Mais enfin, pourvu que vous vouliez bien ne nous point mander de ne pas partir, il est très-certain que nous partirons. Laissez-nous donc faire. Vous savez comme je hais les remords : ce m’eût été un dragon perpétuel que de n’avoir pas rendu les derniers devoirs à ma pauvre tante. Je n’oublie rien de ce que je crois lui devoir dans cette triste occasion.

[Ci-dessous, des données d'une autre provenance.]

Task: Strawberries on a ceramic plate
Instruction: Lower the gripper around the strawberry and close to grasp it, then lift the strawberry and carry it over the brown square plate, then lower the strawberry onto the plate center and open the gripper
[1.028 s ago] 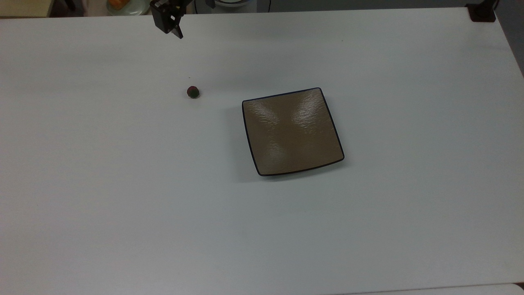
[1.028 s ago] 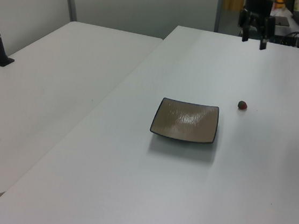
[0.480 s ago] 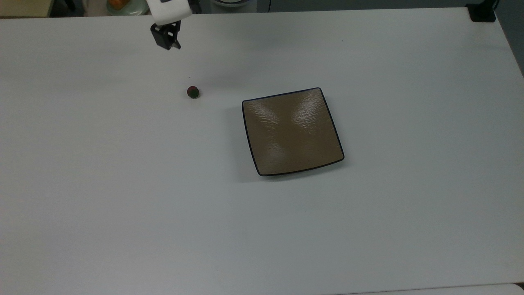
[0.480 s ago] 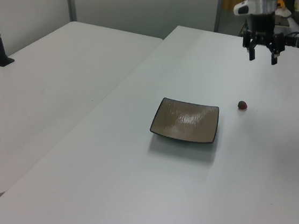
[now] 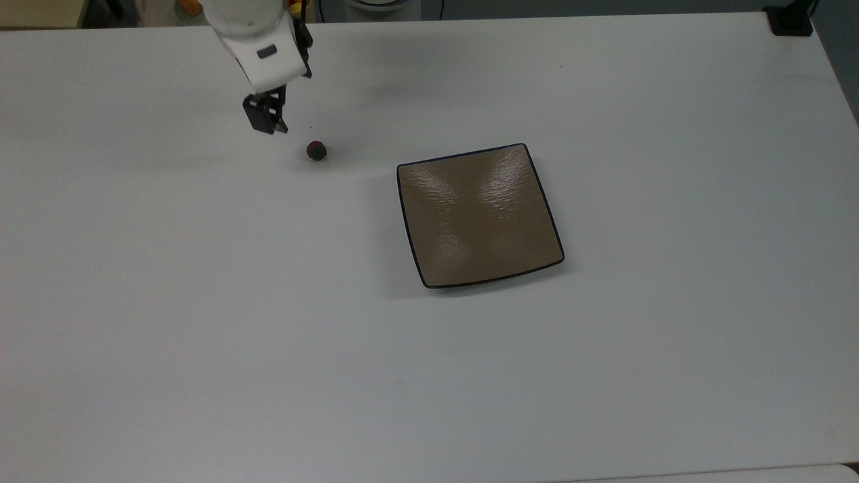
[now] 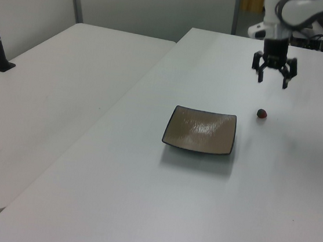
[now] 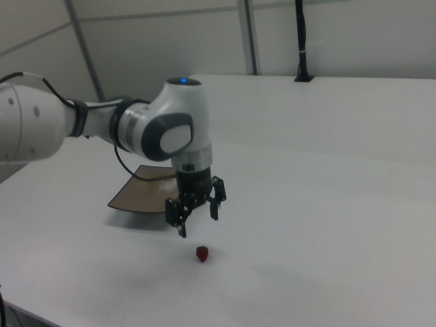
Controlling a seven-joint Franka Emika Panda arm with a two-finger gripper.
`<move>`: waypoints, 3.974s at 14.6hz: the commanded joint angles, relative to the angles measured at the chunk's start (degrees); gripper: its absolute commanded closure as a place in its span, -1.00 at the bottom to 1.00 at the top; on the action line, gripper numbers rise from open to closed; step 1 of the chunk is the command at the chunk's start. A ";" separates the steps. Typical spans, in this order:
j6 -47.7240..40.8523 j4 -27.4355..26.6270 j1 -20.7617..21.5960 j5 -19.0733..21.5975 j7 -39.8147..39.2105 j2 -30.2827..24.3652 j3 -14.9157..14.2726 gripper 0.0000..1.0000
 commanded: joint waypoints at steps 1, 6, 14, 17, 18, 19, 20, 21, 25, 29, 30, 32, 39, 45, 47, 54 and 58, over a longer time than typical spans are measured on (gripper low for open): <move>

Je n’ai point vu Mme de Longueville : on ne la voit point ; elle est malade. Il y a eu des personnes distinguées, mais je n’en ai pas été, et n’ai point de titre pour cela. Il ne paroît pas que la paix soit si proche comme je vous l’avois mandé ; mais il paroît un air d’intelligence partout, et une si grande promptitude à se rendre, qu’il semble que le Roi n’ait qu’à s’approcher d’une ville pour qu’on se rende à lui. Sans l’excès de bravoure de M. de Longueville, qui lui a causé la mort et à beaucoup d’autres, tout auroit été à souhait ; mais en vérité, toute la Hollande ne vaut pas un tel prince. N’oubliez pas d’écrire à M. de la Rochefoucauld sur la mort de son chevalier, et la blessure de M. de Marsillac ; n’allez pas vous fourvoyer : voilà ce qui l’afflige. Hélas ! je mens : entre nous, ma fille, il n’a pas senti la perte du chevalier, et il est inconsolable de celui que tout le monde regrette. Il faut écrire aussi au maréchal du Plessis. Tous

  1. Lettre 288. — 1. Voyez la lettre 149, tome II, p. 133.